Na dança dos poderosos chefões, a banda oriental do planeta, neste 2022 que se vai, cravou de vez como verdade, conveniente ou não, que a China é superpotência global e Xi Jinping, seu líder inconteste. A entronização, em simples cadeira de plástico no imenso Salão do Povo em Pequim, se deu no 20º Congresso do Partido Comunista da China (PCC), em outubro, quando o presidente Xi ganhou por quase unanimidade um inédito terceiro mandato — o que, somado aos dois que já cumpriu, lhe garante ao menos quinze anos seguidos de poder, façanha só superada pelo Grande Timoneiro Mao Tsé-tung. Com a bênção do novo Comitê Permanente do Politburo, órgão máximo do partido único agora formado integralmente por fiéis aliados escolhidos a dedo, o presidente chinês tem passe livre para formatar a China dos seus sonhos: ordeira, patriota e produtiva internamente, e hegemônica, influente e dominante no plano econômico externamente.
Por mais que exerça férreo controle sobre o cotidiano dos cidadãos e disponha de ferramentas para moldar os rumos da indústria — hoje em dia o país é a fábrica do mundo — a seu bel prazer, Xi, o todo-poderoso, tem de se adaptar a fatores que não domina. Um é a pandemia que não vai embora (culpa, em parte, de vacinas de menor qualidade e mal distribuídas), gerando tamanha insatisfação que as maiores cidades chinesas se viram tomadas por protestos, raríssimos na China de Xi.
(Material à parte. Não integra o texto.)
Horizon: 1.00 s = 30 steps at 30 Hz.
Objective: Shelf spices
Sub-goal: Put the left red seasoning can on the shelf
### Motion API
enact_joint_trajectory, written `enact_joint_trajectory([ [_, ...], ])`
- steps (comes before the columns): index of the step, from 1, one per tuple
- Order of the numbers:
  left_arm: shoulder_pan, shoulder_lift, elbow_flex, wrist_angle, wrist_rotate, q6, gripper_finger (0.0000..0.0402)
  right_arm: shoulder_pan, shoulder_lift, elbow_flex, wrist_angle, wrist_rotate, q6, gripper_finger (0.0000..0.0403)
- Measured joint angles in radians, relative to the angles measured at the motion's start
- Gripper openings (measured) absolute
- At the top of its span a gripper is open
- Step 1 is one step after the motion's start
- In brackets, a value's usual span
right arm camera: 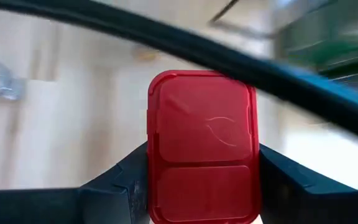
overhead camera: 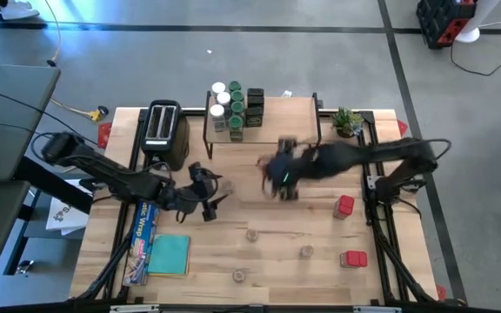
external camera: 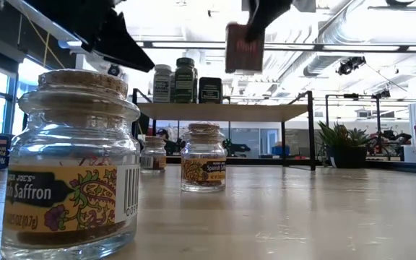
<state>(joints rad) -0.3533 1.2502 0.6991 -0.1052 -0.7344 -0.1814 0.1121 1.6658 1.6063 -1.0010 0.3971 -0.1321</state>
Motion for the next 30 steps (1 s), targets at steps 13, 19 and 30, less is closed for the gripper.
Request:
enact_joint_trajectory([
  [13, 0.034, -0.023, 0.000, 0.012, -0.047, 0.035, 0.0294, -0.724, -0.045, 0.129, 0.017, -0.515, -0.529, 0.0199],
  [19, 0.061, -0.023, 0.000, 0.048, -0.045, 0.041, 0.0294, -0.861, 0.067, 0.128, 0.138, -0.645, -0.612, 0.0199],
  [30, 0.066, -0.023, 0.000, 0.059, -0.025, 0.044, 0.0294, -0.877, 0.186, 0.130, 0.209, -0.677, -0.649, 0.0199],
])
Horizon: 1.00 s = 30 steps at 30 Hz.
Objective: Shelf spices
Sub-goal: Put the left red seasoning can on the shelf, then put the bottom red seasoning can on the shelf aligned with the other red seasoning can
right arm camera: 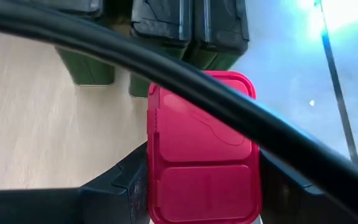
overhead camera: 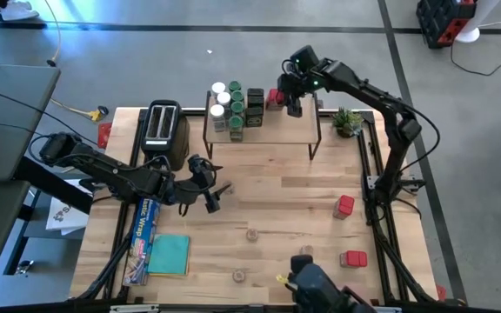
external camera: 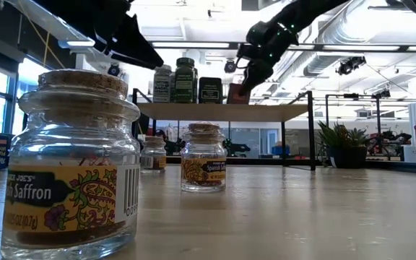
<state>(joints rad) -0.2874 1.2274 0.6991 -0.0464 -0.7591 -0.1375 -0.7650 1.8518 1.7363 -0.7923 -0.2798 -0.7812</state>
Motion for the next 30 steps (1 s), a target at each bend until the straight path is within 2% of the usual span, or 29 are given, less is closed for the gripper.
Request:
enact_joint_trajectory([
  [2, 0.000, 0.000, 0.000, -0.001, 0.002, -0.007, 0.0294, 0.000, 0.004, 0.000, 0.008, 0.002, 0.016, 0.0203],
  [7, 0.000, 0.000, 0.000, 0.000, 0.014, -0.008, 0.0294, 0.000, 0.009, -0.002, 0.019, 0.045, 0.021, 0.0270],
  [10, 0.000, 0.000, 0.000, 0.000, 0.018, -0.008, 0.0294, 0.000, 0.009, -0.002, 0.034, 0.069, 0.021, 0.0289],
  [21, -0.001, 0.000, 0.000, -0.001, 0.024, -0.008, 0.0294, 0.003, -0.015, -0.002, 0.072, 0.070, 0.021, 0.0297],
  [25, -0.001, 0.000, 0.000, -0.001, 0.024, -0.008, 0.0294, 0.008, -0.057, -0.002, 0.083, 0.071, 0.027, 0.0297],
  [30, -0.001, 0.000, 0.000, -0.001, 0.024, -0.009, 0.0294, 0.007, -0.147, -0.002, 0.060, 0.067, 0.120, 0.0298],
])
O governo decidiu flexibilizar sua draconiana política sanitária, que incluía quarentena em cidades inteiras, mas a reabertura caótica fez disparar casos da doença e provocou tanto medo na população que quase ninguém sai de casa. Outro é a retração econômica, flagelo disseminado pelo globo. E, acima de todos eles, paira o clima hostil nas relações com os Estados Unidos, a superpotência concorrente que quer de todas as formas espremer o ímpeto do expansionismo do gigante oriental — entrando nessa conta a explosiva situação de Taiwan, ilha com governo independente que Pequim faz questão de enquadrar e que o governo de Joe Biden faz questão de defender e claramente apoiar.
Depois de passar o ano às turras, Xi e Biden, conhecidos de longa data (tiveram vários encontros quando ambos eram vice-presidentes), finalmente estiveram juntos na reunião do G20 em Bali, na Indonésia, em novembro. Do aperto de mão em público, com sorrisos de parte a parte, e das três horas de reunião que se seguiram saíram promessas de cada qual continuar a se interpor aos propósitos do outro, mas de maneira civilizada e organizada, como convém a rivais que se respeitam. A intenção é evitar atritos mantendo contatos frequentes entre seus diplomatas. Até que a próxima batalha pela supremacia global os separe.